Woke capitalism is really just crony capitalism 2.0. Here’s how it works: Big business uses progressive-friendly values to deflect attention from their own monolithic pursuit of profit and power.
Crony capitalism 1.0 was simple by comparison: Banks simply had to make campaign contributions and hire lobbyists. In return, they get favorable regulations that codify their status as gatekeepers who enjoy oligopoly status in taking companies public. Championship-level players of this game like Goldman Sachs often top it off with a flourish, by lending their executives to serve as US treasury secretaries — Steve Mnuchin under President Donald Trump, Hank Paulson under President George W. Bush, and so on. And it pays off in the end: Winners like Goldman Sachs get bailouts in tough times like 2008, while less adroit competitors like Lehman Brothers get hung out to dry by the likes of Hank Paulson. That much is straightforward.
But crony capitalism 2.0 is far trickier. Goldman’s diversity edict at Davos last year came at a time when Sens. Bernie Sanders and Elizabeth Warren, two of the biggest critics of the US government’s 2008 bailout of Goldman Sachs, were presidential front-runners. Having supplicated to business-friendly Republicans and centrist Democrats for decades, the moment had arrived for Goldman Sachs to begin placating the identity-politics-obsessed Far Left, just as that wing of the Democratic Party had begun to accrue greater political power. Their new CEO is woker than woke, and he’s a DJ on the side too. That’s how the 2020 edition of crony capitalism looks: Hank Paulson is outmoded by comparison.
Once the American public becomes “woke” to this new trend of self-interest masquerading as morality, our citizenry can see through the charade of corporate virtue-signaling. When Amazon issues a public challenge to Walmart to pay workers $15 per hour, we can simply chuckle to ourselves that Jeff Bezos is just doing what he does best: undermining his competitors when they’re most vulnerable.

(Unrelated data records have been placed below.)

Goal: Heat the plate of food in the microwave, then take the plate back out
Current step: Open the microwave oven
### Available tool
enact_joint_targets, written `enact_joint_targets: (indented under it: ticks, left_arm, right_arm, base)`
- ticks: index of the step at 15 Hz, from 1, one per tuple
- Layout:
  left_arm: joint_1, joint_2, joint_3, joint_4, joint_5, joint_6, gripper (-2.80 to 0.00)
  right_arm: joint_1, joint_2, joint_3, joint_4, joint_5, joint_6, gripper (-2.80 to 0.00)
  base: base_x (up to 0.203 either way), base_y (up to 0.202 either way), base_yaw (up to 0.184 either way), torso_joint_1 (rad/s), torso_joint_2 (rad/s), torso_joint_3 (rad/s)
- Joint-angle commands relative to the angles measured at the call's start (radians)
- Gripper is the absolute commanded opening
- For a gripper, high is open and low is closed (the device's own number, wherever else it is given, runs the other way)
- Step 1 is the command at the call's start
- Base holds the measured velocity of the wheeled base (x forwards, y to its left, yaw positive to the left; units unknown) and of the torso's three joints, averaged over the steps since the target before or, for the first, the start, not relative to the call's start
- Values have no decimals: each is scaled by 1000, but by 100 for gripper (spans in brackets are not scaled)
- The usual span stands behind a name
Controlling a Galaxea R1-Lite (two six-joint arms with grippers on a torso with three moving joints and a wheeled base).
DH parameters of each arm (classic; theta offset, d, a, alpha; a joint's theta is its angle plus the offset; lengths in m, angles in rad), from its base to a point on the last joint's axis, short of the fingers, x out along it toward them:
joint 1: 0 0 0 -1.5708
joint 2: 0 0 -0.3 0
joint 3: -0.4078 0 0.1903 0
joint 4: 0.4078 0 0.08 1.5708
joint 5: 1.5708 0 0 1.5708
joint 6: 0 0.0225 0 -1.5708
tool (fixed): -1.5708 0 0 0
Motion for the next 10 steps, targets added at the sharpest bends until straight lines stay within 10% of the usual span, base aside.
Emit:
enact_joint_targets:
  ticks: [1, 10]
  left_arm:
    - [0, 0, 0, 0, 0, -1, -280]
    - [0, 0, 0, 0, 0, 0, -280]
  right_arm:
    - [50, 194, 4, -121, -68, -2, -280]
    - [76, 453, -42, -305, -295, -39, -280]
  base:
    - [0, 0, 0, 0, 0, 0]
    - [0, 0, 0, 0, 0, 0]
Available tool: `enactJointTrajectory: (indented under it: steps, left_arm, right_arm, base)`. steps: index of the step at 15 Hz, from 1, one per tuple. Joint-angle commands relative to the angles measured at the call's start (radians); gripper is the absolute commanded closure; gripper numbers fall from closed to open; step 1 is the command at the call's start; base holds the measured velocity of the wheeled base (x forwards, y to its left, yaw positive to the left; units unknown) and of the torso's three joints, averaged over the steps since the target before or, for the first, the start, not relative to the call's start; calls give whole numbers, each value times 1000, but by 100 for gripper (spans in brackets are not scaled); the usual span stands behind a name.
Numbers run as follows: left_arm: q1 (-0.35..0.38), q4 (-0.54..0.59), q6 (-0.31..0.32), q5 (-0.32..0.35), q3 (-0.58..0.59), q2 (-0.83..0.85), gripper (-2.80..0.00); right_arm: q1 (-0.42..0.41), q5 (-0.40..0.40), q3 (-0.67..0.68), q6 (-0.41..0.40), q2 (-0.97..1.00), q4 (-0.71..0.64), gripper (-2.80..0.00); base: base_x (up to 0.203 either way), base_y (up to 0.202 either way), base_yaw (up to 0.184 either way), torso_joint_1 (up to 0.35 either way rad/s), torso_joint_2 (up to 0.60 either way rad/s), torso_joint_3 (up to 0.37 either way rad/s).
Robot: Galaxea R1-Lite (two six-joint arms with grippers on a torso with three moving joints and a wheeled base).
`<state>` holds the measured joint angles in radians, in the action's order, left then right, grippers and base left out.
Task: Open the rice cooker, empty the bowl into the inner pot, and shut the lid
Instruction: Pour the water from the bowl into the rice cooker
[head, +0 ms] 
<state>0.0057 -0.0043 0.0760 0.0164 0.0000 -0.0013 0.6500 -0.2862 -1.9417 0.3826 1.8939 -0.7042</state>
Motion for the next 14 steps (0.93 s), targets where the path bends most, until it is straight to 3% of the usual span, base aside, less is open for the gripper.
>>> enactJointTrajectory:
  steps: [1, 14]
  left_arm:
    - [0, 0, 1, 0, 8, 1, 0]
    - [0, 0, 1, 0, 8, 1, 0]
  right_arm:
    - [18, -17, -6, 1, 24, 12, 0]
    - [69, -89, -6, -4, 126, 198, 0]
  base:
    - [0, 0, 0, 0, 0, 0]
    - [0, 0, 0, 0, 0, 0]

Most importantly, we can return the power to implement our social values back to American democracy where it belongs, rather than to corporate chieftains who use it to make an extra buck. As a society we should allow and even embrace the corporate pursuit of financial self-interest above all. The only thing we should ask in return is this: Keep it naked, instead of dressing it up as altruism. America might just be better off in the end if Goldman Sachs executives wear their Rolexes to work, instead of preaching about diversity and pretending to plant trees.
Vivek Ramaswamy is the founder and Executive Chairman of Roivant Sciences. This essay is adapted from his book “WOKE, INC.: Inside Corporate America’s Social Justice Scam,” to be published by Hachette Book Group on Tuesday.